A third study limitation is that our findings were based on clinical trials adhering to strict inclusion/exclusion criteria and treatment algorithms. As these agents have been approved and released by the FDA, routine clinical practice may not include similar populations or adhere to regimented dosing criteria as performed in the clinical trials. Therefore, it may also be noted that documented cardiac events may differ in incidence and severity than those our meta-analysis is based upon.

Some of the endpoints noted may be a secondary endpoint rather than a primary endpoint. For example, targeted agent induced HTN may lead to myocardial ischemia and infarct rather than the agent directly attributing to the ischemic event [2]. We are not able to specifically determine whether some of the cardiovascular toxicities reported in the various studies are primary or secondary endpoints. However, if they are secondary endpoints, early identification and aggressive treatment of the primary endpoint, such as HTN, may limit or avoid a more significant secondary complication such as MI or CHF.

Recently, clinical experience in the use of some agents, such as trastuzimab, has demonstrated reversibility of CHF. In fact, many breast cancer patients have been rechallenged with trastuzimab following a DLVEF or CHF and have been able to continue on this targeted therapy for several years without recurrence of the toxicity [2]. We must always consider the risk/benefit ratio of utilizing cancer therapies such as these. Particularly in the setting of malignancy, close consideration should be made as to where the benefits of disease control justify the potential cardiovascular toxicities.

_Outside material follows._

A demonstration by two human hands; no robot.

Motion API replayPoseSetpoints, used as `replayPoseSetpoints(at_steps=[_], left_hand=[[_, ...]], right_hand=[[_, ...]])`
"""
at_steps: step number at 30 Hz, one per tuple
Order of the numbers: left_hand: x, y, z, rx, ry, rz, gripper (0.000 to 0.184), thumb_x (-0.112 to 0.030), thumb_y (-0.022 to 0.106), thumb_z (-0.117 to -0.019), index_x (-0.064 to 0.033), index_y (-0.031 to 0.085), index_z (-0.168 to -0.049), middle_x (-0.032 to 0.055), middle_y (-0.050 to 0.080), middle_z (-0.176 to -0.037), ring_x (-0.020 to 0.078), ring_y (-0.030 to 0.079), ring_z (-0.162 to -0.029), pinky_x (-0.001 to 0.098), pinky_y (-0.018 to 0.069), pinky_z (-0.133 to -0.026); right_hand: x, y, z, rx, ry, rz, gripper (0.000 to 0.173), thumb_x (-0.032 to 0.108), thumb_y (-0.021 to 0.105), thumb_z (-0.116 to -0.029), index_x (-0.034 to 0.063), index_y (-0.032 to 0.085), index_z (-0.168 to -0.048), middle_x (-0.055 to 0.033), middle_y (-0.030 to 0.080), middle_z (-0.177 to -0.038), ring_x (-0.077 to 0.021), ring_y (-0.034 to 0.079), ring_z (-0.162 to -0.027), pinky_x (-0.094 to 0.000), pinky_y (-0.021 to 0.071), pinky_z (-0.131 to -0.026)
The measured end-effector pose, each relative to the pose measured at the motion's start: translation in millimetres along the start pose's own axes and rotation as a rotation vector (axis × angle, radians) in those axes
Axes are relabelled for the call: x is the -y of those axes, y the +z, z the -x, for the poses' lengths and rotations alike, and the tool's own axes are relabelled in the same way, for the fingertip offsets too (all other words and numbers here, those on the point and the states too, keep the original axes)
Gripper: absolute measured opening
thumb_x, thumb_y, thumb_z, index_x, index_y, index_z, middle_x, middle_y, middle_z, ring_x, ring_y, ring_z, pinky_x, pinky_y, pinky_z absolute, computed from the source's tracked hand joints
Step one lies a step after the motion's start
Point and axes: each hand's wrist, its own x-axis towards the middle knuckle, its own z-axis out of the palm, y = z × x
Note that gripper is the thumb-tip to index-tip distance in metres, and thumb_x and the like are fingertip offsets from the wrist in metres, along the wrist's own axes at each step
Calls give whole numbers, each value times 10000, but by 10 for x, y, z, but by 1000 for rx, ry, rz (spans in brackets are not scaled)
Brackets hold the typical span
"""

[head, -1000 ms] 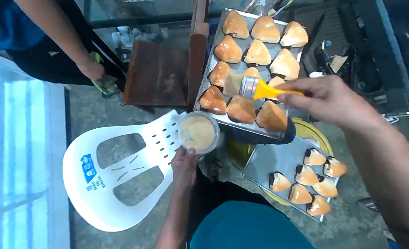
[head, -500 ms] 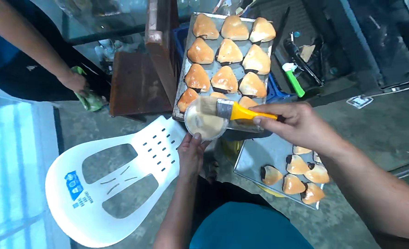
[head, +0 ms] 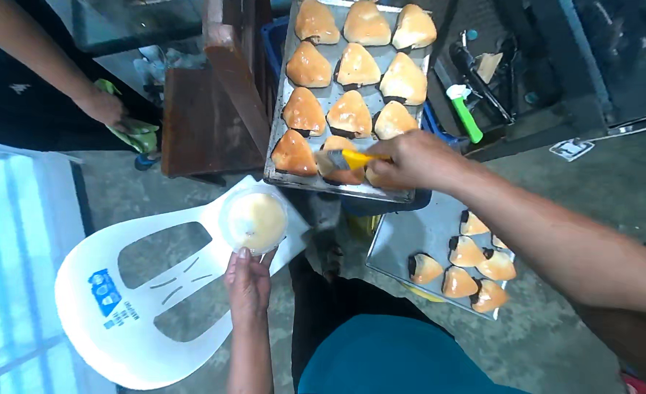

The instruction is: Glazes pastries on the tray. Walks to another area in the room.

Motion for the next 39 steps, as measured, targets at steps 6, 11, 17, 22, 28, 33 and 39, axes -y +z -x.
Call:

In conclusion, although targeted agents may be extremely beneficial in treating various malignancies, there are several with potential cardiovascular toxicities. Clinical experience has demonstrated that some may be transient and reversible and a careful risk/benefit analysis should be undertaken. These targeted therapies may be life-saving for the cancer population. Therefore, we recommend avid education for providers, patients and their families. Patients should be carefully screened prior to administration of agents with these possible effects and should be medically optimized prior to initiating treatment, especially those with significant cardiac disease. For example, patients should have normotensive blood pressure readings prior to initiation of targeted therapies with documented HTN toxicity. And, we promote frequent monitoring of patients on targeted therapies with known cardiovascular toxicity while on active treatment and post-treatment until the targeted therapy no longer may affect the cardiac status. This may allow patients the full benefit of these drugs in fighting their malignancy while potentially preventing cardiovascular complications. Finally, as noted in our results, not all cardiovascular toxicities are equal. Arrhythmia was not a toxicity of the targeted therapies studied and MI was noted as all-grade toxicity for only one of the drugs studied and based on a single small study so that this result should be interpreted judiciously. While CHF, DLVEF, and HTN were noted as all-grade and high-grade toxicities among several of the drugs. In addition, some of these toxicities may not be primary but a secondary toxicity. Further studies are necessary as newer agents in this class are approved and become common in the armamentarium of cancer treatment.